• Task prompt: Leave the pictures out and print every record below exactly as it stands.

• Extracted data entries:
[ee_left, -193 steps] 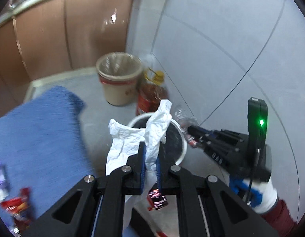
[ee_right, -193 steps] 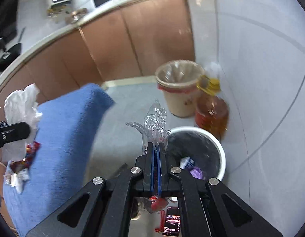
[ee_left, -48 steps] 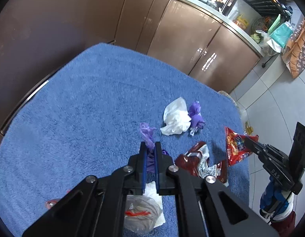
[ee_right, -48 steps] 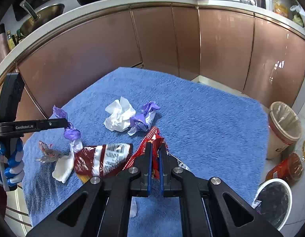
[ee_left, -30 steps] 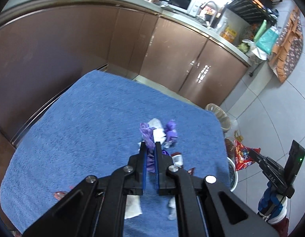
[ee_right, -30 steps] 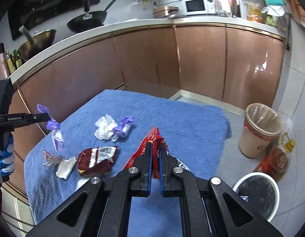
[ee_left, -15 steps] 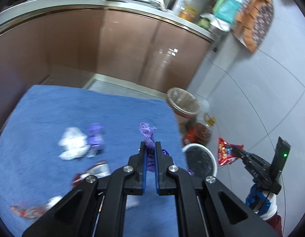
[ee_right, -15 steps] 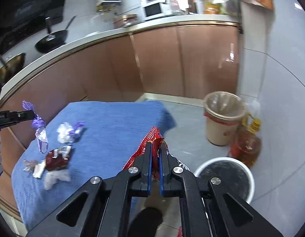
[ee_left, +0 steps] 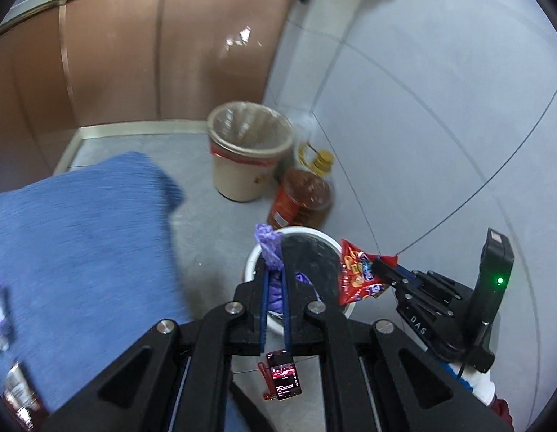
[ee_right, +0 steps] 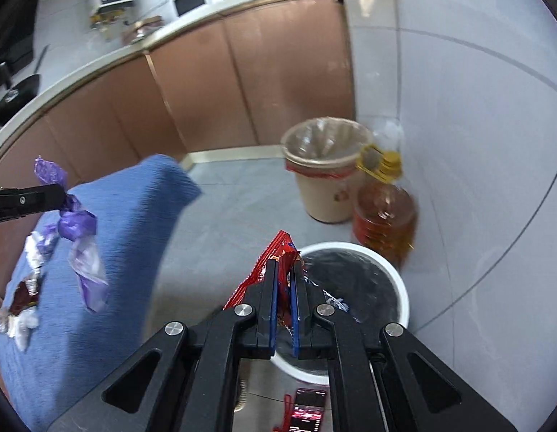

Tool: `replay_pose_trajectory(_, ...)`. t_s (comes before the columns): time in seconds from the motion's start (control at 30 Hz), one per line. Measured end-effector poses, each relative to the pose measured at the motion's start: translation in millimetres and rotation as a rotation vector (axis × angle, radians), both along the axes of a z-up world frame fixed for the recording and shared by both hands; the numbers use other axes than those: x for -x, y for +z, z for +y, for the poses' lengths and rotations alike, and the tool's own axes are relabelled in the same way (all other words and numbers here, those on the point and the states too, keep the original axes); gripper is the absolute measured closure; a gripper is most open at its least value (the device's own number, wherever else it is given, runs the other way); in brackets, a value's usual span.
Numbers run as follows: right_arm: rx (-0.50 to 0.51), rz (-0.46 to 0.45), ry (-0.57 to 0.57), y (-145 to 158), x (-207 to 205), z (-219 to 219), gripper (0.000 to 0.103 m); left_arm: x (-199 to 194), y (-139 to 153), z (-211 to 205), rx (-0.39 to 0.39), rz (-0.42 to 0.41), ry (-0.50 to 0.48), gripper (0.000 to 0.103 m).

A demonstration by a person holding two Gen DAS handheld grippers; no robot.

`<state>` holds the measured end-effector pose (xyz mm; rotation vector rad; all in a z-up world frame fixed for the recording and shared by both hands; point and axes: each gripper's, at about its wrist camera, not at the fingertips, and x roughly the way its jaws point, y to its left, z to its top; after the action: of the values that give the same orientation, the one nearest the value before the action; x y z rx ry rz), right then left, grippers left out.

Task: Collect trash
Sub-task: 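Carry purple wrapper and red snack bag over the white bin with both tools, then open both tools to drop wrapper and snack bag into the bin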

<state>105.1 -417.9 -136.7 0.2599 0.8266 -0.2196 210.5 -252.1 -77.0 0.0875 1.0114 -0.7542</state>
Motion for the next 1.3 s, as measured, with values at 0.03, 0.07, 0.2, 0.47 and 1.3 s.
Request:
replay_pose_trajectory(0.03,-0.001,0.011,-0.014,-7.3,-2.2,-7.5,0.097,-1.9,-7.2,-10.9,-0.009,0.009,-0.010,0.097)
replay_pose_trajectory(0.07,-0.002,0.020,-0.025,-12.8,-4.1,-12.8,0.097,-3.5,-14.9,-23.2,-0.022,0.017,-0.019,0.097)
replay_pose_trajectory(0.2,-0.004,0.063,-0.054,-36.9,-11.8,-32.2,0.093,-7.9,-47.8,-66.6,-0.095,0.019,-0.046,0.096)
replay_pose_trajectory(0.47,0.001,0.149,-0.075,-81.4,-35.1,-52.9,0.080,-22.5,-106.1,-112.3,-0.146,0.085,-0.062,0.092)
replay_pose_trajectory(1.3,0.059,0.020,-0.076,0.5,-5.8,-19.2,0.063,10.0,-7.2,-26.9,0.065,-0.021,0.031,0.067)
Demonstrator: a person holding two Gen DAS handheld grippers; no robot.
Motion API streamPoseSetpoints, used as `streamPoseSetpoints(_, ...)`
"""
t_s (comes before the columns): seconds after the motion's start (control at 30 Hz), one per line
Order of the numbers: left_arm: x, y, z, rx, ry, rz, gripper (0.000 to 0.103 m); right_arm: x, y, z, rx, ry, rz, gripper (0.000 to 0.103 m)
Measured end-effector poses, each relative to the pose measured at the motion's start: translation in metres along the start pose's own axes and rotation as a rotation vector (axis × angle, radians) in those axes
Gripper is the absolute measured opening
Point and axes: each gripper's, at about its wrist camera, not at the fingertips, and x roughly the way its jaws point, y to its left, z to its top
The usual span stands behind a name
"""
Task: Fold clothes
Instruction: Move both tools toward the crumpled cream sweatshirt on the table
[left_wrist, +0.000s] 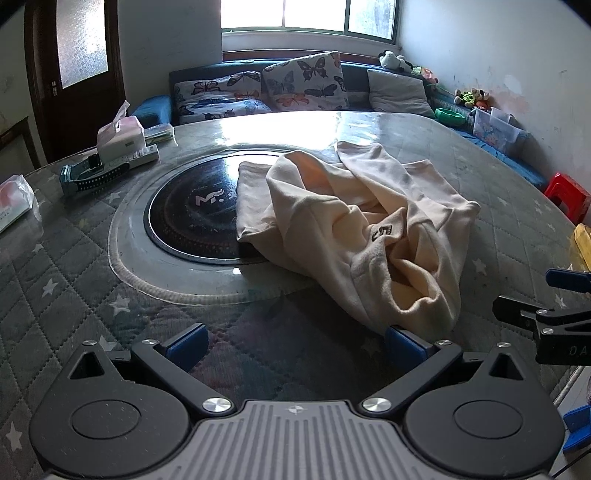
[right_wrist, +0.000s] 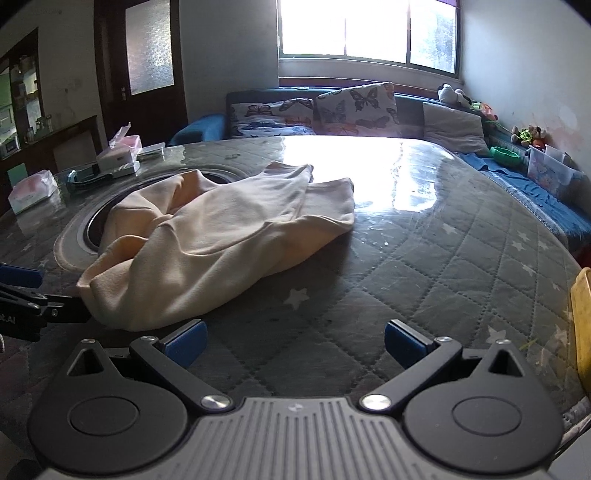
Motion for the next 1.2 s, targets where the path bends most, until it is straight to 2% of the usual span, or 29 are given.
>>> streamPoseSetpoints(1.2, -0.001, -0.004, 0.001, 0.016, 0.024, 0.01, 0.103, 0.0, 0.024, 0.007, -0.068, 0.004, 0.051, 0.103)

• Response to the task:
[ee_left, -193 steps] 
[ee_right, -193 steps] 
[ee_left, -48 steps] 
[ee_right, -48 steps] 
[ee_left, -30 steps] 
[ee_right, -30 steps] 
[ee_left, -15 steps] 
[ee_right, -15 steps] 
[ee_left, +0 steps] 
[ee_right, +0 steps] 

Tool: `replay_pose_trajectory(_, ...)`. t_s (comes before the columns): time in seconds from the motion's start (control at 30 Hz), one per line. Measured end-effector poses, each relative to the pose measured at the motion's start: translation in millimetres and rotation as a rotation vector (axis × angle, radians), both along the axes of a z-up world frame fixed for the recording and shared by both hands; the numbers use other axes than those: x for -x, y for +z, z for +y, for the poses' lengths and rotations alike, and the tool's own axes are relabelled in the same way (all other words and numbers here, those on the point and the states too, keep the original axes); gripper is the absolute measured closure; a gripper is most open at its least value (the device's own number, wherever else it is given, runs the other way); in brackets, a value's usual span.
Numbers run as follows: right_arm: rx (-0.50 to 0.51), rz (-0.46 to 0.45), ry (-0.57 to 0.57), y (-145 to 158), x (-207 to 205), z (-219 to 219), gripper (0.000 to 0.103 m); left_arm: x (-199 to 194), y (-139 to 153), z (-211 to 205), rx (-0.39 to 0.39), rz (-0.42 to 0.41), ry (-0.50 to 0.48), gripper (0.000 to 0.103 m).

A demonstration by a person holding two Gen DAS handheld grippers; no robot.

`<state>` holds the measured end-effector pose (xyz mm; rotation vector rad; all in a z-up world frame fixed for the recording and shared by both hands; point and axes: each gripper's, at about its wrist camera, not at the fingertips, and x roughly the way its jaws point, y to its left, z to its top; after the action: of the values that give the same orientation, the one nearest the value before the action; x y z rx ry rz), right then left, grippers left out.

Task: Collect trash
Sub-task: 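Carry purple wrapper and red snack bag over the white bin with both tools, then open both tools to drop wrapper and snack bag into the bin
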
<state>105.1 -417.9 -136.7 0.2599 0.8266 -0.2196 210.5 -252.1 -77.0 0.0875 1.0114 -0.7542</state>
Motion for the next 1.3 s, as measured, with values at 0.03, 0.07, 0.2, 0.47 and 1.3 s.
Request:
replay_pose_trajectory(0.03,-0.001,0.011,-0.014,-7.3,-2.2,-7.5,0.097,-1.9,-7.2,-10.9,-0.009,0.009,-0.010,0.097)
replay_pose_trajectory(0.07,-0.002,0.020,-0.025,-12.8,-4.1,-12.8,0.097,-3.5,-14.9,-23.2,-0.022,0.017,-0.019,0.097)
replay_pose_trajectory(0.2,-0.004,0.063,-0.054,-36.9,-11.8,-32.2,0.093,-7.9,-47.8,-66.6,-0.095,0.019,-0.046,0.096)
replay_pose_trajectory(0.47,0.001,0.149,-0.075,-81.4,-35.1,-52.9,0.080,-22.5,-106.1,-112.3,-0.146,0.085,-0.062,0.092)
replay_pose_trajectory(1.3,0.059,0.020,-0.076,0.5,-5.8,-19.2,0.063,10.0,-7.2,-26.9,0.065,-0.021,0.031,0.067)
Demonstrator: a person holding two Gen DAS handheld grippers; no robot.
Motion API streamPoseSetpoints, used as `streamPoseSetpoints(_, ...)`
"""
t_s (comes before the columns): seconds after the motion's start (control at 30 Hz), one per line
Order of the numbers: left_arm: x, y, z, rx, ry, rz, gripper (0.000 to 0.103 m); right_arm: x, y, z, rx, ry, rz, gripper (0.000 to 0.103 m)
Measured end-effector poses, each relative to the pose measured at the motion's start: translation in metres along the start pose's own axes and rotation as a rotation vector (axis × angle, radians) in those axes
Gripper is the absolute measured opening
Point and axes: each gripper's, at about its wrist camera, not at the fingertips, and x roughly the way its jaws point, y to its left, z to its top
The usual span stands behind a name
"""
Task: Fold clothes
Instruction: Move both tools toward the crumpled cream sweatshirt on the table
[left_wrist, +0.000s] 
[right_wrist, +0.000s] 
Motion for the next 1.2 s, targets where the path bends most, until it is straight to 2% of the usual span, or 29 are given.
>>> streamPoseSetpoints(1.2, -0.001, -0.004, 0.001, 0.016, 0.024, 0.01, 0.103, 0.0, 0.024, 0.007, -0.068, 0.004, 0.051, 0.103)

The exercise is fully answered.